While you are at it, please add the following minor change:

// Setting the status to completed stops the query from being sent to
// targets. If this fails, there is a background job that will clean up
// this campaign.
defer svc.CompleteCampaign(ctx, campaign) //nolint:errcheck

to

// Setting the status to completed stops the query from being sent to
// targets. If this fails, there is a background job that will clean up
// this campaign.
defer func() {
  if err := svc.CompleteCampaign(ctx, campaign); err != nil {
    level.Error(logger).Log("msg", "complete campaign", "err", err)
  }
}

So that at least we can search for logs when this happens and know the root cause (was it Redis that failed in svc.CompleteCampaign? was it MySQL? etc.)

lucasmrod commented 4 months ago

(Assigning myself for review.)

lucasmrod commented 4 months ago

We've discussed a different approach and due to prioritization in the MDM team the endpoints team will be implementing the changes on top of https://github.com/fleetdm/fleet/pull/16855.

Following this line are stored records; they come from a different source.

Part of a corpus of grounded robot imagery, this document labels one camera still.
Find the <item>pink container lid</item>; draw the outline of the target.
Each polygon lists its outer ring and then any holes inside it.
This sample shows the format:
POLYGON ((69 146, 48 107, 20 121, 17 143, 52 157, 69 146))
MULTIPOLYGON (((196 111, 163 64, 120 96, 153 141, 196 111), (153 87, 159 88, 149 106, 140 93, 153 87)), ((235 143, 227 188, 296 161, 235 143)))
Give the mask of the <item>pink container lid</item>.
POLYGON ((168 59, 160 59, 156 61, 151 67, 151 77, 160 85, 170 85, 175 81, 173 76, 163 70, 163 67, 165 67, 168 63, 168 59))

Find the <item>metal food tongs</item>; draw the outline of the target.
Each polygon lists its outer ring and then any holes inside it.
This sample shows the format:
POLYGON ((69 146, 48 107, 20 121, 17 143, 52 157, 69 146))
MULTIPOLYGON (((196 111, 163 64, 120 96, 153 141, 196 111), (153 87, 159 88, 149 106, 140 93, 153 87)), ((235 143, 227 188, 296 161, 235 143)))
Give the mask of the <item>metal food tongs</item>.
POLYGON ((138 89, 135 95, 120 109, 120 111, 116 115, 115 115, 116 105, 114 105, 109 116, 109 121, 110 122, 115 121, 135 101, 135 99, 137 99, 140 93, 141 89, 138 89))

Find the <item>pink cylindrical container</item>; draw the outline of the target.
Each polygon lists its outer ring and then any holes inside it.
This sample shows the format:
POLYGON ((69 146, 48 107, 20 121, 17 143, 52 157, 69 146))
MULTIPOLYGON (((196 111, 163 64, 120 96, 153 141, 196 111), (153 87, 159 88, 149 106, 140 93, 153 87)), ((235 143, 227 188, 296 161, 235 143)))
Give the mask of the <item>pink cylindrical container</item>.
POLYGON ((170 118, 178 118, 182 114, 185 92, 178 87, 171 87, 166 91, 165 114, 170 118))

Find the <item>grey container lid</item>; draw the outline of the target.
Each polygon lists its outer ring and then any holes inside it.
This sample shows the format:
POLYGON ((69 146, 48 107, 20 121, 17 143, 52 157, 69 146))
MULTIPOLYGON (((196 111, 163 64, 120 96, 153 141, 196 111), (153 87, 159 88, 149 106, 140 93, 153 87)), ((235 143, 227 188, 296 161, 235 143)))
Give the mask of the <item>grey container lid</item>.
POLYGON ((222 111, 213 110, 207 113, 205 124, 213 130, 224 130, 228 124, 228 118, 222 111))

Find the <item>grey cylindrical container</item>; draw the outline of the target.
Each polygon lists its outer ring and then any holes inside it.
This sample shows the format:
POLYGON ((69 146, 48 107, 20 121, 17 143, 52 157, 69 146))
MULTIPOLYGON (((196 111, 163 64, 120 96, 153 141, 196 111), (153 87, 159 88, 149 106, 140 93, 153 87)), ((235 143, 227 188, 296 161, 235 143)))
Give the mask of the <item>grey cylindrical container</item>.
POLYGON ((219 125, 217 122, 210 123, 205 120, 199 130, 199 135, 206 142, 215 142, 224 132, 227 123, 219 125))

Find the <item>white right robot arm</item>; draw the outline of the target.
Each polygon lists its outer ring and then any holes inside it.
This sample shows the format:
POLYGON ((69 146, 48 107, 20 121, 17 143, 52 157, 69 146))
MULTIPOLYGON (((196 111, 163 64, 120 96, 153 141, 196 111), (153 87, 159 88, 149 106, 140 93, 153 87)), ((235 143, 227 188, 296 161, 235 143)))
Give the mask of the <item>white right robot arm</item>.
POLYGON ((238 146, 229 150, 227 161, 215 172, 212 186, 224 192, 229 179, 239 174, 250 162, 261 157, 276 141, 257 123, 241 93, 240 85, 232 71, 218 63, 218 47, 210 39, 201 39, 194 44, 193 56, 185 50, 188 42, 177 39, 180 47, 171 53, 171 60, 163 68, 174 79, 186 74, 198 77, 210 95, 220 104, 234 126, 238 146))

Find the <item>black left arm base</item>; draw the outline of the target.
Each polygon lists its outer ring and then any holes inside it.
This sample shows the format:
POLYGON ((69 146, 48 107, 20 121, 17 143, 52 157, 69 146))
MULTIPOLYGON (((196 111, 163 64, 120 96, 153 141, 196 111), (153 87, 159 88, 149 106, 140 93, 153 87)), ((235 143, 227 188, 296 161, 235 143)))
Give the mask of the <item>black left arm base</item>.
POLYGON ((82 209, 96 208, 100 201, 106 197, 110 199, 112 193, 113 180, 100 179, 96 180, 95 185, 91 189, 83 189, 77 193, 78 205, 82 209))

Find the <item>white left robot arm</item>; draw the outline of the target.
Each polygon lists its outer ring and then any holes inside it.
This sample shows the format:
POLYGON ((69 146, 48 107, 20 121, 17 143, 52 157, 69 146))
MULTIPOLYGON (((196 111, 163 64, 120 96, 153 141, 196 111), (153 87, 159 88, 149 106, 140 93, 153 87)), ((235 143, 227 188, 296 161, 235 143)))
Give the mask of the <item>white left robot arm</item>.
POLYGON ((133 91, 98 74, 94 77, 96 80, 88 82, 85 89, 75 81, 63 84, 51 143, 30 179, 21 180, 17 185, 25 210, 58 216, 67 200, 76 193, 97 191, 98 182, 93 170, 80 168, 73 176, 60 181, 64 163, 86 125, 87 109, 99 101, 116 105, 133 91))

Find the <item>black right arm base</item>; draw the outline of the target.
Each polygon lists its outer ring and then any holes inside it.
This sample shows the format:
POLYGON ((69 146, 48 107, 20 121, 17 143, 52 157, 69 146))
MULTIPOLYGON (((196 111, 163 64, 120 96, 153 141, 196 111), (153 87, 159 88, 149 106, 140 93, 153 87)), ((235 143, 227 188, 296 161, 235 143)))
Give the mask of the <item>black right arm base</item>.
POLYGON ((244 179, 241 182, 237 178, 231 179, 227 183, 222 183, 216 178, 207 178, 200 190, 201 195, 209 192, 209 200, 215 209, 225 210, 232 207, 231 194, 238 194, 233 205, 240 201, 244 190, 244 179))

Lucas: How about the cron performs the following operations:

  1. Get active set from Redis (usually low number)
  2. In batches, check for the status of the queries returned in (1) (new datastore method that return the provided query IDs that are in status=complete)
  3. Remove such completed live queries from the Redis active set. Martin: and we could cap this to e.g. max 1000 campaigns, so if there are more than this it would be done on the next cron run (instead of hanging the redis server for too long with too many ids).
lucasmrod commented 4 months ago

@getvictor Assigning this to you because this is related to the PR you've taken over.

xpkoala commented 4 months ago

@getvictor @lucasmrod Could either of you help me understand if this was part of the fix that went out with 4.46.1? I see an attached PR for the new frequent_cleanups job which was lightly tested prior to sending 4.46.1 to a customer.

The frequent_cleanups job was tested to ensure it runs on the 15 minute schedule, can be run manually, and in both cases cleans orphaned campaigns from Redis. The new job was also run simultaneously with other jobs queued with no issues.

If there is more to this PR I am missing that needs additional validation please let me know!

getvictor commented 4 months ago

@xpkoala Yes, these fixes and the frequent_cleanups switch (default to off) went out with 4.46.1

fleet-release commented 4 months ago

Redis strains under load, Queries like rain on leaves fall, Fleet's calm in the storm.